Top of Information shown
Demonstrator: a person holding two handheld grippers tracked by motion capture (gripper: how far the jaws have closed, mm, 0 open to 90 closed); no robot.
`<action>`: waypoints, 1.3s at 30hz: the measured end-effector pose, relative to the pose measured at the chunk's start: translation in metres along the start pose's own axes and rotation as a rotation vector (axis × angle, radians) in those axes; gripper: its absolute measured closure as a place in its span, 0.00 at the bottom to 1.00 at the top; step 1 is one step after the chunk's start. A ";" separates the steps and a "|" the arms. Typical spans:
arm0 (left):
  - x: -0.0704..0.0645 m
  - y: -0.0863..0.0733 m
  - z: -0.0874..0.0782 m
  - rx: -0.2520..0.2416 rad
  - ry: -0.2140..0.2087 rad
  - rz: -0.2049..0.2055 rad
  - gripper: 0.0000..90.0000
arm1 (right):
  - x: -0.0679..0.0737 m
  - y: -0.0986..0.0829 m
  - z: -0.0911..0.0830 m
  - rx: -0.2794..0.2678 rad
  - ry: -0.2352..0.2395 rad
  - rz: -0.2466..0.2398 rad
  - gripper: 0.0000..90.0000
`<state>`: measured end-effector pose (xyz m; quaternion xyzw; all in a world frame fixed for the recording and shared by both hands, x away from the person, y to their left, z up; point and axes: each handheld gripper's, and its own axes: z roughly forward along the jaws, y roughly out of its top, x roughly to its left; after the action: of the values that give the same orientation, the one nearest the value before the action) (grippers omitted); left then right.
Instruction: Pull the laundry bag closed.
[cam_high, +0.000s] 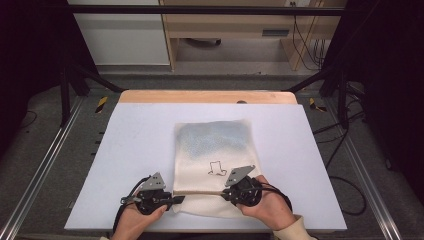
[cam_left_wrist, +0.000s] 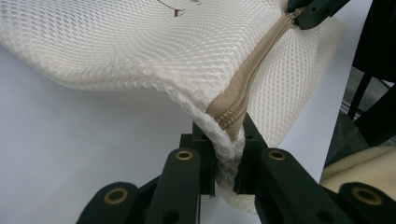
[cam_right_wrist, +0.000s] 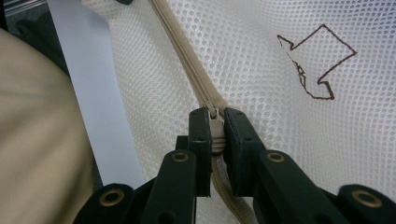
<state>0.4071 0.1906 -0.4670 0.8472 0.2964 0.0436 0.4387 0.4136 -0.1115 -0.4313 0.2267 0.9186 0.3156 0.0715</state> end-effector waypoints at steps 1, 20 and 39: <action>0.000 0.000 0.000 -0.001 -0.001 -0.001 0.91 | 0.000 -0.001 0.000 0.003 -0.004 0.000 0.91; 0.001 0.001 -0.002 0.001 0.008 0.004 0.91 | -0.002 -0.008 -0.003 -0.011 -0.007 0.014 0.91; 0.003 0.002 -0.005 -0.003 0.019 0.004 0.91 | -0.004 -0.015 -0.009 -0.023 -0.011 0.031 0.91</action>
<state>0.4085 0.1948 -0.4634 0.8468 0.2988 0.0530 0.4369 0.4093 -0.1287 -0.4337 0.2417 0.9109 0.3260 0.0742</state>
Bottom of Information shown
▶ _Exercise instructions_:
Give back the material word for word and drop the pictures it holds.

▶ _Task solution_:
Demonstrator: a person holding two handheld grippers tracked by motion capture (gripper: how far the jaws have closed, mm, 0 open to 90 closed); no robot.
`<action>`: waypoints, 1.3s at 30hz: the measured end-effector pose, relative to the pose measured at the chunk's start: translation in metres along the start pose's own axes and rotation as a rotation vector (axis × angle, radians) in those axes; gripper: its absolute measured closure as a place in its span, 0.00 at the bottom to 1.00 at the top; step 1 is one step after the chunk's start. A ";" separates the steps and a "|" the arms. Typical spans:
arm0 (left):
  - x: -0.0704..0.0645 m
  - y: -0.0863..0.0733 m
  - z: -0.0874..0.0782 m
  - rx: -0.2520..0.2416 rad
  - ry: -0.2140..0.2087 rad
  - rz: -0.2049..0.2055 rad
  - gripper: 0.0000..90.0000
arm1 (right):
  - x: -0.0679..0.0737 m
  - y: -0.0986..0.0829 m
  - z: -0.0911..0.0830 m
  - rx: -0.2794..0.2678 rad
  - ry: -0.2352..0.2395 rad
  - rz: -0.2466..0.2398 rad
  - gripper: 0.0000..90.0000
`<state>`: measured end-effector pose (xyz m; quaternion xyzw; all in a world frame fixed for the recording and shared by both hands, x away from the person, y to their left, z up; point and axes: each handheld gripper's, and its own axes: z roughly forward along the jaws, y roughly out of its top, x roughly to its left; after the action: of the values that give the same orientation, the one nearest the value before the action) (grippers omitted); left then right.
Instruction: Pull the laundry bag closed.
[cam_high, +0.000s] 
[cam_left_wrist, +0.000s] 
[cam_right_wrist, +0.000s] 
<state>0.4071 0.1906 -0.4670 0.8472 0.2964 0.0436 0.4387 0.4136 -0.1115 -0.4313 0.2267 0.9186 0.3156 0.0715</state> end-effector waypoints at steps 1, 20 and 39: <action>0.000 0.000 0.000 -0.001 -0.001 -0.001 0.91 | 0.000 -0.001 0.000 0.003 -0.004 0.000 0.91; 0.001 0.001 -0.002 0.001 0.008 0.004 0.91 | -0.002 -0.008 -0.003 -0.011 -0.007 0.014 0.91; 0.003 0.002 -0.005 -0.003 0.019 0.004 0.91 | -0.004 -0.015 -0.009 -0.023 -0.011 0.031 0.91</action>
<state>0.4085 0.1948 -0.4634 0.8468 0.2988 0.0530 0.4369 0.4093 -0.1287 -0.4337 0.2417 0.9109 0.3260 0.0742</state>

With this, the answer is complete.